What is being asked » Report all lines of the data below that hold the word "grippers".

(Stored dataset items)
########
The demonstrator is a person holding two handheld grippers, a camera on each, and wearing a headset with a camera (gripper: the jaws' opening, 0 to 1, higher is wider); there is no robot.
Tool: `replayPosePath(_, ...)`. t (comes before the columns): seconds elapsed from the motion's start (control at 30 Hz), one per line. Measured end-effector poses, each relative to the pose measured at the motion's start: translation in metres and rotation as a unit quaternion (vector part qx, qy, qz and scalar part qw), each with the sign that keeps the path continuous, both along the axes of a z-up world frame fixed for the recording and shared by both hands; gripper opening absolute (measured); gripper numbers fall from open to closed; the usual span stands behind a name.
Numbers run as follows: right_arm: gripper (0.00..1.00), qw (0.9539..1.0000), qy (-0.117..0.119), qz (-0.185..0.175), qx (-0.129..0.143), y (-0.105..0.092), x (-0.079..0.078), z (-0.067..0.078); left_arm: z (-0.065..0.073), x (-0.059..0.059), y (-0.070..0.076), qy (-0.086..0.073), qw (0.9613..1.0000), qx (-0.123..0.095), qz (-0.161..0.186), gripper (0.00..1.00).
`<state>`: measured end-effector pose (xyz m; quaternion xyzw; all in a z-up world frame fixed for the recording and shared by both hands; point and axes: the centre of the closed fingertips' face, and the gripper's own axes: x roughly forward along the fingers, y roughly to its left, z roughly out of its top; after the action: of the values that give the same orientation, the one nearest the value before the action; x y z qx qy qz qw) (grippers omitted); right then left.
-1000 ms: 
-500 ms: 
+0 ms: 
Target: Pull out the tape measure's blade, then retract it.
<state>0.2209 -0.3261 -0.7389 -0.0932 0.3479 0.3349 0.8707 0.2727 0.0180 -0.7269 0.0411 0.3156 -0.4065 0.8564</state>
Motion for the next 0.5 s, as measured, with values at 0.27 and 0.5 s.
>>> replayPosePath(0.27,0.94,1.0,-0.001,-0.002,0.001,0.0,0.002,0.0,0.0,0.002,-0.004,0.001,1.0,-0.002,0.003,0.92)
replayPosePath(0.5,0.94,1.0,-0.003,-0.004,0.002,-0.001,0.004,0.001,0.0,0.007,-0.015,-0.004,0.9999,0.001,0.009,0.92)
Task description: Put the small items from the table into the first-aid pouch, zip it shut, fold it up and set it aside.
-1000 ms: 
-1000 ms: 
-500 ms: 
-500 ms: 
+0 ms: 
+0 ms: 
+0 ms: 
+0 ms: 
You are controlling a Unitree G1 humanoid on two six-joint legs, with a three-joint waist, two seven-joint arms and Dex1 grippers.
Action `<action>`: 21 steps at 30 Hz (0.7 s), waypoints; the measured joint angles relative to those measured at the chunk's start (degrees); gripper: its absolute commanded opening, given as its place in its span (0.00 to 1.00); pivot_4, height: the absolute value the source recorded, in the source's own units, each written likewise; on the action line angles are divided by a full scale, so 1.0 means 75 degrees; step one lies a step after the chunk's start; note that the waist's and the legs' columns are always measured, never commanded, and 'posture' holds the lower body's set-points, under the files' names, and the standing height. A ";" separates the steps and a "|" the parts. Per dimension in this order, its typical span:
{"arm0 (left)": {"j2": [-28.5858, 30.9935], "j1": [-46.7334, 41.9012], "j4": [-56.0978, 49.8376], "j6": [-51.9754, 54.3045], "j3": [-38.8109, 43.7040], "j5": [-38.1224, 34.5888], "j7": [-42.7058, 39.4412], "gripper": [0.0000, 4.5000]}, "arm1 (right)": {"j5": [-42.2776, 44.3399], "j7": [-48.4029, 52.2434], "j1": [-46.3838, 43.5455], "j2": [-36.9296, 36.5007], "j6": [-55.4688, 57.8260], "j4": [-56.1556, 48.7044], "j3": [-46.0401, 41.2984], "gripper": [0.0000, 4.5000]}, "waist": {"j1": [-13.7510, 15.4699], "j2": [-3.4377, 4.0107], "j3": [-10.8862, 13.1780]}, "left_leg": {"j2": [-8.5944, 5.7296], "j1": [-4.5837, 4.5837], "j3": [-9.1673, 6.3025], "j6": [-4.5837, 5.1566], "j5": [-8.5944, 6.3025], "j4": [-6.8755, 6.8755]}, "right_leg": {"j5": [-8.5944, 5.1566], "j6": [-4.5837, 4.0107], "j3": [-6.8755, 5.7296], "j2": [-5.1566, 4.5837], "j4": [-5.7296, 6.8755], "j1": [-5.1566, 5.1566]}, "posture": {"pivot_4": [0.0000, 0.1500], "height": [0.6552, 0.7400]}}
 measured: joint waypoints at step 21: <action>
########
Completed task »
The demonstrator is a person holding two handheld grippers, a camera on each, and wearing a headset with a camera (gripper: the jaws' opening, 0 to 1, higher is wider); there is no robot.
`<state>`: measured end-effector pose (xyz m; quaternion xyzw; all in a z-up world frame fixed for the recording and shared by both hands; point and axes: the centre of the closed fingertips' face, and the gripper's own axes: x roughly forward along the fingers, y roughly to its left, z roughly out of its top; after the action: of the values that give the same orientation, the one nearest the value before the action; x y z qx qy qz qw) (grippers omitted); right then left.
You are controlling a Unitree G1 humanoid on two six-joint legs, with a three-joint waist, two seven-joint arms and Dex1 grippers.

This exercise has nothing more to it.